Majed al-Ansari, porte-parole du ministère des Affaires étrangères du Qatar, a confirmé l'arrivée des émissaires tout en précisant : "À ma connaissance, aucune rencontre directe n’est programmée entre les deux parties dans les jours à venir." Cette absence de face-à-face souligne la complexité des relations entre les États-Unis et l'Iran, malgré les récentes avancées diplomatiques.

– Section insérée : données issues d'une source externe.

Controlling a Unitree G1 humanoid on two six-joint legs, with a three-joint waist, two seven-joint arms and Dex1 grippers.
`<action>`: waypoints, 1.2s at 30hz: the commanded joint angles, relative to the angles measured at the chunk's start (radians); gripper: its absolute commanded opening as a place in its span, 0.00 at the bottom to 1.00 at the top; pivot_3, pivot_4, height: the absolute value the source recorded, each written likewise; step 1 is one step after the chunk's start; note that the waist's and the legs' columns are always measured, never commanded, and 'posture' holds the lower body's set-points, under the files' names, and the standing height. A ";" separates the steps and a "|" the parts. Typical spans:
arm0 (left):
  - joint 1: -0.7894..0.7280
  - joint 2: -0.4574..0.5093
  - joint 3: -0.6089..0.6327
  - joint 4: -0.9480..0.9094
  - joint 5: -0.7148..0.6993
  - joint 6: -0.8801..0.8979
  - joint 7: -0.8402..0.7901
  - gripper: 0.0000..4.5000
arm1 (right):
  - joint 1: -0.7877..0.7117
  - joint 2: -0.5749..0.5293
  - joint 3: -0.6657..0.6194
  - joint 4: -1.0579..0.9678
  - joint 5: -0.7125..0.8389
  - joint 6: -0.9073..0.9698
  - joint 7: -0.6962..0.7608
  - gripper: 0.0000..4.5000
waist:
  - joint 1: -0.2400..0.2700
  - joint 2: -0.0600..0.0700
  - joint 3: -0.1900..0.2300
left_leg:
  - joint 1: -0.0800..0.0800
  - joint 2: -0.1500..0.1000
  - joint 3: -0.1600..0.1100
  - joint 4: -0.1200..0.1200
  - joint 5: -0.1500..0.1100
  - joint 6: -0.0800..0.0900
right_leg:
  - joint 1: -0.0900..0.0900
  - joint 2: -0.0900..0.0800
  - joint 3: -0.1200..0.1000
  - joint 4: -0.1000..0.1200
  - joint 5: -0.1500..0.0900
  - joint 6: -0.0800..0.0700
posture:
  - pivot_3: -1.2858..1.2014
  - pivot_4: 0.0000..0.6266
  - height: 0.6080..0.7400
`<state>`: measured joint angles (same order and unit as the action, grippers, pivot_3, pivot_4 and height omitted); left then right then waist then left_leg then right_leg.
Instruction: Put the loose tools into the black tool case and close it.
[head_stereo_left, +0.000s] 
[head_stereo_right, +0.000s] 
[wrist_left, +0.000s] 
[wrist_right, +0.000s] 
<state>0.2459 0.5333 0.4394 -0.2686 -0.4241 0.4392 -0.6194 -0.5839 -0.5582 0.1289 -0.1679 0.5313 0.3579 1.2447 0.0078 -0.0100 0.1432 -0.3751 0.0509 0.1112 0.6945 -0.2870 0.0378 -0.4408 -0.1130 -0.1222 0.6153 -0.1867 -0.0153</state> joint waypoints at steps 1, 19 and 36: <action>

Le climat actuel fait suite à la levée du blocus américain qui avait fortement impacté l'économie iranienne. Mohammad Bagher Ghalibaf, le chef de l’équipe de négociation iranienne, a récemment déclaré lors d'une interview que l'Iran avait perdu la capacité d'exporter du pétrole durant le blocus imposé par les États-Unis. "Depuis la signature d’un protocole d'accord, nous avons exporté plus de 40 millions de barils, mais auparavant, la situation était insoutenable," a-t-il affirmé, ce qui révèle la précarité économique de la République islamique.
Les discussions à Doha visent à explorer des voies de dialogue pour un accord de paix durable. Cependant, des sources médiatiques, notamment Le Monde, rapportent que les tensions persistent, en particulier concernant le détroit d'Ormuz, zone stratégique cruciale pour le commerce maritime.
Dans le cadre de ces discussions, des experts interrogés estiment qu'il est essentiel d'établir des canaux de communication ouverts pour désamorcer les conflits potentiels. Ces pourparlers s'inscrivent dans un large éventail d'initiatives visant à stabiliser la région et à éviter une escalade des hostilités.